Thermally-evaporated C(60)/Ag/C(60) multilayer electrodes for semi-transparent perovskite photovoltaics and thin film heaters

We investigated the characteristics of thermally evaporated fullerene (C(60))/Ag/C(60) (CAC) multilayer films for use in semi-transparent perovskite solar cells (PSCs) and thin-film heaters (TFHs). The top and bottom C(60) layers and Ag interlayer were prepared using multi-source thermal evaporation, and the thickness of the Ag interlayer was investigated in detail for its effects on the resistivity, optical transmittance, and mechanical properties of the CAC electrodes. We used a figure-of-merit analysis to obtain a CAC electrode with a smooth surface morphology that exhibited a sheet resistance of 5.63 Ohm/square and an optical transmittance of 66.13% at a 550 nm wavelength. We conducted mechanical deformation tests to confirm that the thermally evaporated multilayer CAC electrode has a high durability, even after 10,000 times of inner and outer bending, rolling, and twisting due to the flexibility of the amorphous C(60) and Ag interlayer. We evaluated the feasibility of using CAC electrodes for semi-transparent PSCs and TFHs.
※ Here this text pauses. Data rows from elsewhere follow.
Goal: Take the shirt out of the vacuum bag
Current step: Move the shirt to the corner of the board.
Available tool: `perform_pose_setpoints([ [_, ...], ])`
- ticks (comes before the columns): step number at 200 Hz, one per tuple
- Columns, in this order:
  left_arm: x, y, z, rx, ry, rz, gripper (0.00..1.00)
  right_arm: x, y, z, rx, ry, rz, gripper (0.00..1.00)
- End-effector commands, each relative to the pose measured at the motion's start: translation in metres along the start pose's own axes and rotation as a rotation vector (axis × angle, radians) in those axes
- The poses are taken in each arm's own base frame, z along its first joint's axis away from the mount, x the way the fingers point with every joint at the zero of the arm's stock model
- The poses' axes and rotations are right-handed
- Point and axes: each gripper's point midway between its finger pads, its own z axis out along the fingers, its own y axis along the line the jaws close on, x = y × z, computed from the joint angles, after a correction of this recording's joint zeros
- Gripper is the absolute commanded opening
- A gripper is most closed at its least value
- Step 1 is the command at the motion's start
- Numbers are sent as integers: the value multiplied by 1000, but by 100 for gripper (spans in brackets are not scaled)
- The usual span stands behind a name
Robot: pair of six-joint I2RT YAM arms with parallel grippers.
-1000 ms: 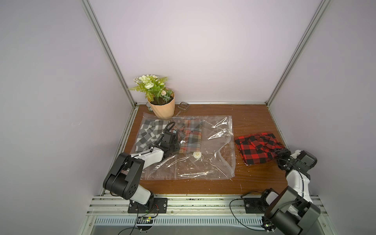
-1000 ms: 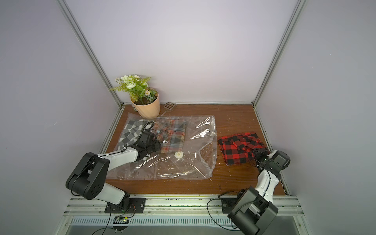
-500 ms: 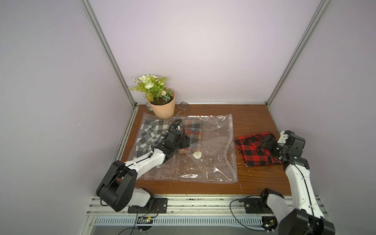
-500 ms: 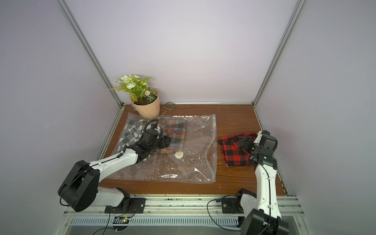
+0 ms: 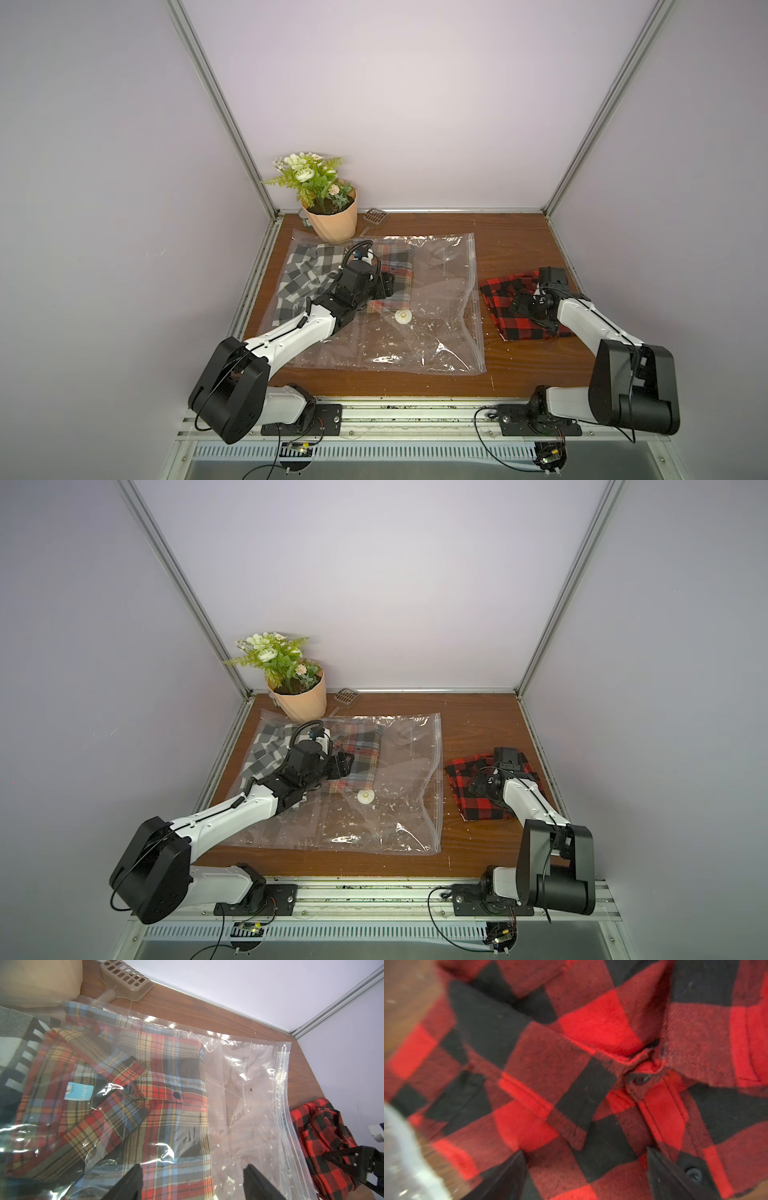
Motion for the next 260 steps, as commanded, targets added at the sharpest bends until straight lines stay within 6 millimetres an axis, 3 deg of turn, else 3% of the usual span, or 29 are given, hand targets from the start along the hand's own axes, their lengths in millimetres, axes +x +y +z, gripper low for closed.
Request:
perform_pose_setpoints([
  [1, -6, -10, -6, 38, -28, 8, 78, -7, -14, 9, 127, 8, -43, 92],
  [38, -12, -12, -12, 45, -47, 15, 78, -16, 9, 40, 124, 60, -78, 90],
  [114, -14, -10, -16, 23, -52, 36, 78, -101, 87, 102, -14, 49, -4, 89],
  [141, -12, -10, -13, 27, -39, 40, 78, -132, 125, 117, -120, 35, 52, 88],
  [182, -7, -17, -9, 59, -8, 43, 78, -154, 157, 136, -184, 39, 106, 88],
  [225, 8, -52, -14, 111, 18, 116, 78, -173, 184, 131, -293, -4, 139, 87],
  [246, 14, -82, -24, 140, 26, 171, 79, -190, 183, 97, -327, -78, 154, 88],
  [260, 22, -110, -32, 170, 40, 221, 80, -202, 182, 54, -396, -165, 175, 90],
])
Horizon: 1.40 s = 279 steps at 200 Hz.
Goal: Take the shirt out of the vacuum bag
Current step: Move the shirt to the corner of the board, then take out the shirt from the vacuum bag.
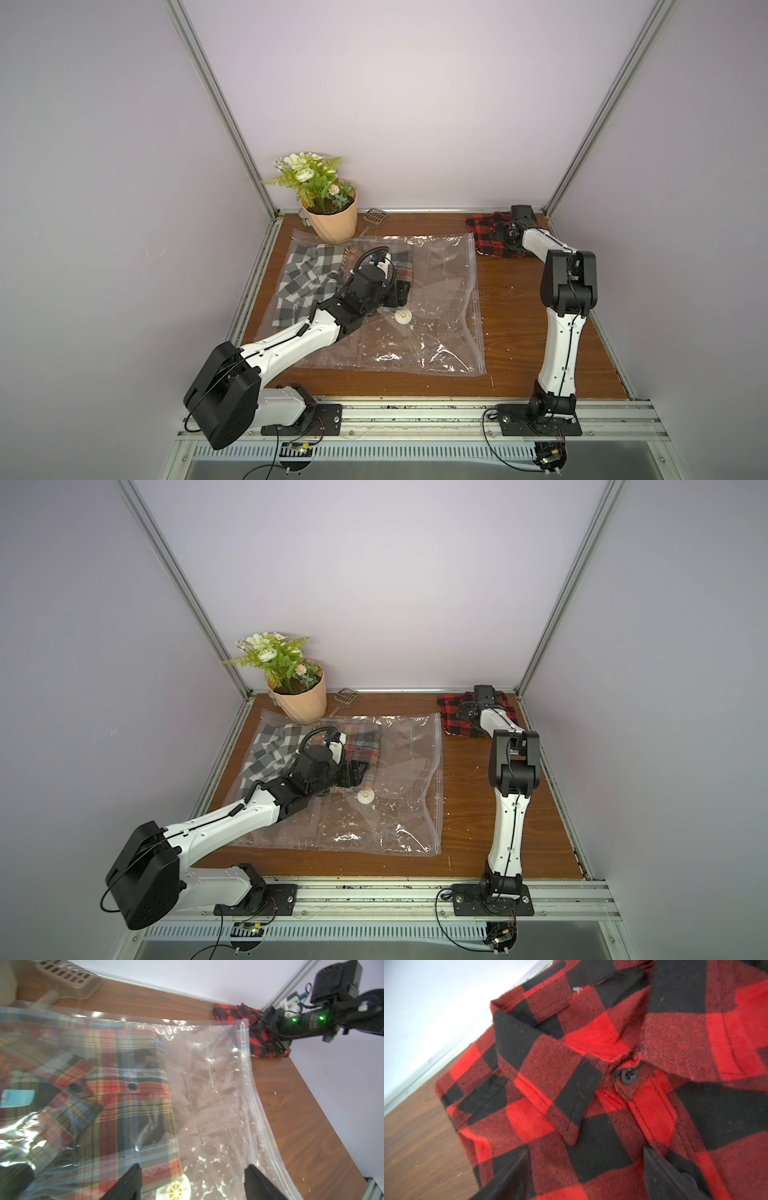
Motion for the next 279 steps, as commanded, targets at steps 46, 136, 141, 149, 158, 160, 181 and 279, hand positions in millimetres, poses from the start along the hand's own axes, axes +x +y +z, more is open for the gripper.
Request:
perform_pose_setpoints([
  [46, 24, -115, -7, 77, 120, 196, 80, -1, 40, -175, -391, -143, 54, 96],
  [136, 109, -160, 92, 16, 488, 389, 81, 57, -83, -280, -282, -237, 120, 99],
  [141, 112, -161, 96, 16, 496, 393, 81, 60, -83, -281, -287, -231, 117, 99],
  [149, 116, -162, 102, 12, 508, 395, 81, 66, -84, -281, -286, -222, 115, 99],
  [158, 120, -162, 108, 2, 522, 401, 81, 73, -82, -281, -310, -211, 109, 99],
  [160, 120, -163, 109, 2, 524, 403, 80, 74, -82, -281, -312, -208, 109, 99],
  [181, 130, -155, 122, -50, 553, 438, 79, 85, -83, -278, -322, -193, 102, 98],
  [279, 156, -114, 136, -265, 609, 576, 53, 120, -85, -260, -360, -118, 82, 97],
])
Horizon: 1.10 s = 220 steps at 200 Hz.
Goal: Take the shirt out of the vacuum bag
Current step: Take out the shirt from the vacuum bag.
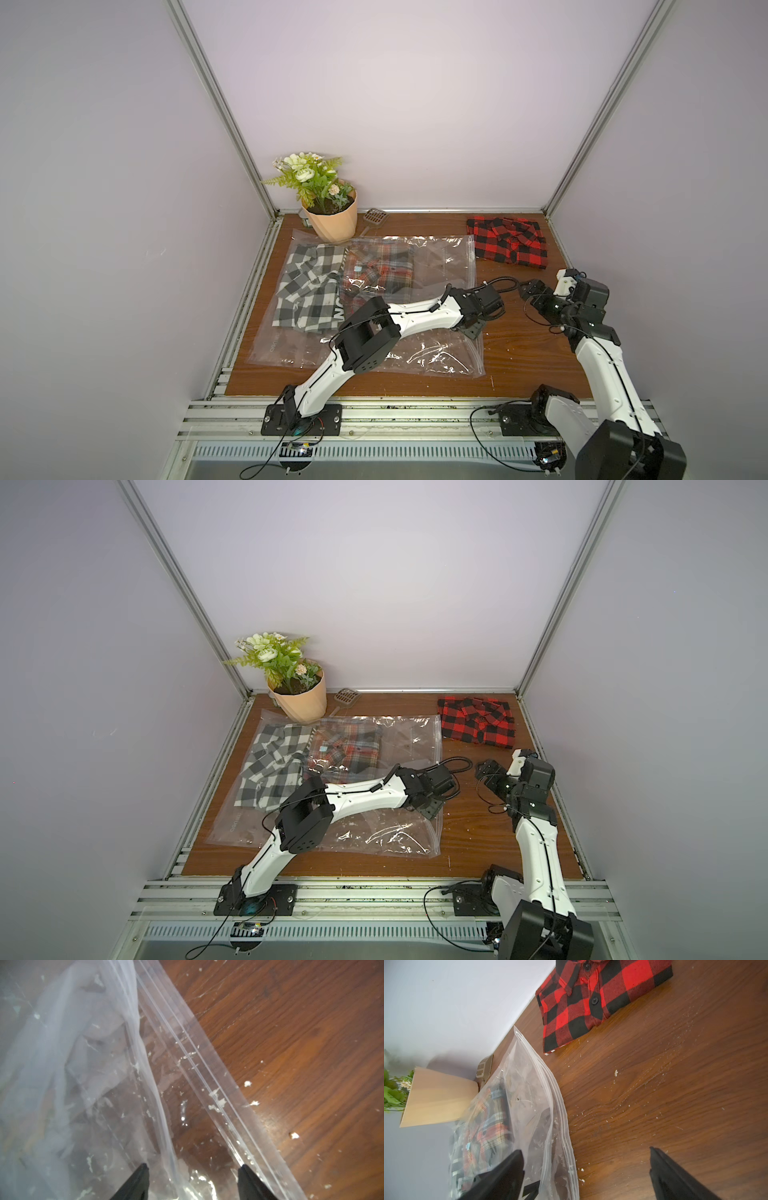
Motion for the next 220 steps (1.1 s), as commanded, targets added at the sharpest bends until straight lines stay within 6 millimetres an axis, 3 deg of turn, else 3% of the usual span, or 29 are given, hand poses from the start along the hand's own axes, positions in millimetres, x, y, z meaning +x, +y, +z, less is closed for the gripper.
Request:
perform_pose_setpoints([
  [1, 8, 11, -4, -95, 27, 43, 52, 0, 9, -1, -54, -10, -37, 97],
  [20, 4, 14, -12, -110, 6, 44, 23, 8, 9, 0, -69, 10, -38, 97],
  [31, -3, 14, -21, -111, -22, 40, 13, 17, 11, 0, -102, 31, -32, 96],
  [60, -31, 6, -61, -95, -127, 44, 2, 45, 39, -4, -315, 115, 12, 95],
  [89, -45, 4, -93, -68, -193, 30, 0, 71, 79, -18, -551, 183, 45, 95],
  [120, -48, 1, -110, -54, -222, 23, 0, 86, 90, -18, -585, 213, 64, 90],
  [158, -39, 9, -118, -70, -225, -2, 0, 72, 110, -29, -700, 193, 130, 70],
  [184, -37, 9, -118, -69, -223, -6, 0, 62, 116, -26, -713, 190, 146, 59],
  [220, -36, 9, -119, -70, -230, -13, 0, 54, 126, -21, -737, 193, 169, 51],
])
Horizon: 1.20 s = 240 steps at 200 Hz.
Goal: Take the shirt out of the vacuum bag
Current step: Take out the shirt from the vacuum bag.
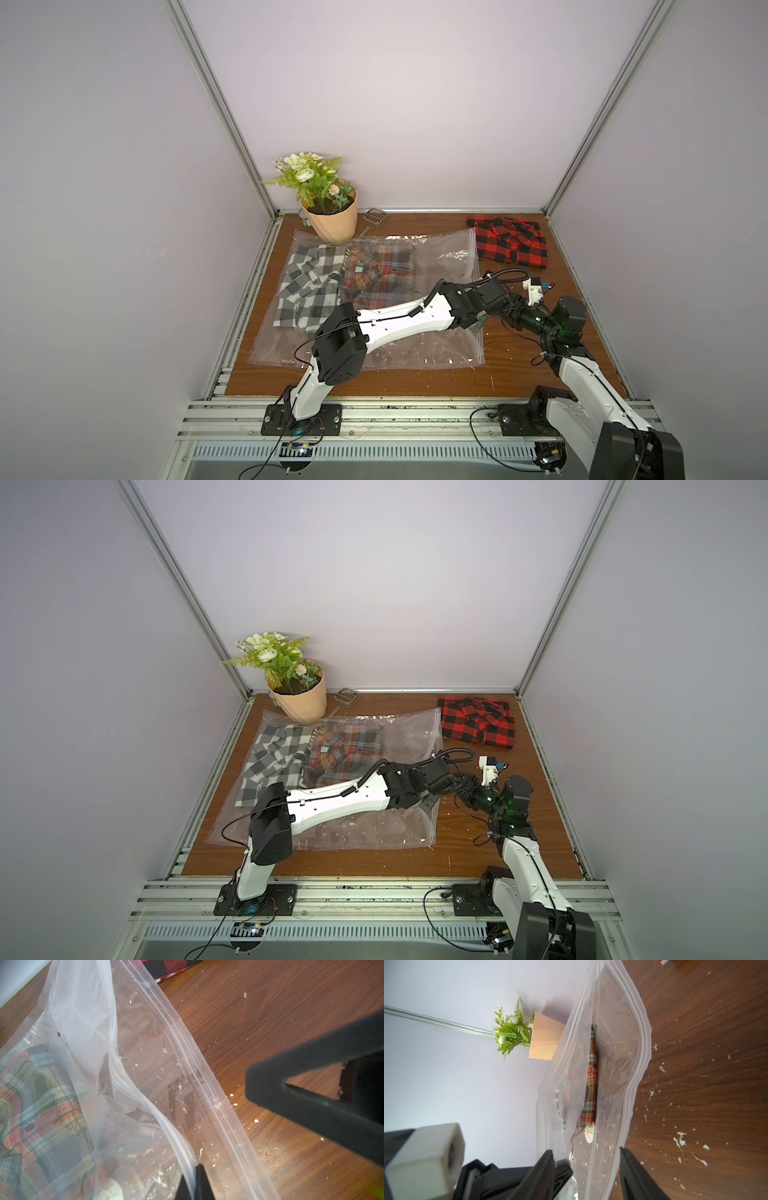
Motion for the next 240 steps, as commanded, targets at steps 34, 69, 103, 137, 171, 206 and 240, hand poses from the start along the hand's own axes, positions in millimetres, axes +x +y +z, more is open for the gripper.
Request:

The semi-transparent PSC with 1.08 cm(2) active area prepared with a transparent multilayer CAC cathode showed a power conversion efficiency (PCE) of 5.1%. Furthermore, flexible TFHs (2.5 × 2.5 cm(2)) fabricated on a thermally evaporated CAC electrode show a high saturation temperature of 116.6 C, even at a low input voltage of 4.5 V, due to a very low sheet resistance. Based on the performance of the PSCs and TFHs, we conclude that the thermally evaporated multilayer CAC electrode is promising for use as a transparent conductive electrode (TCE) for semi-transparent PSCs and TFHs, with characteristics comparable to sputtered TCEs.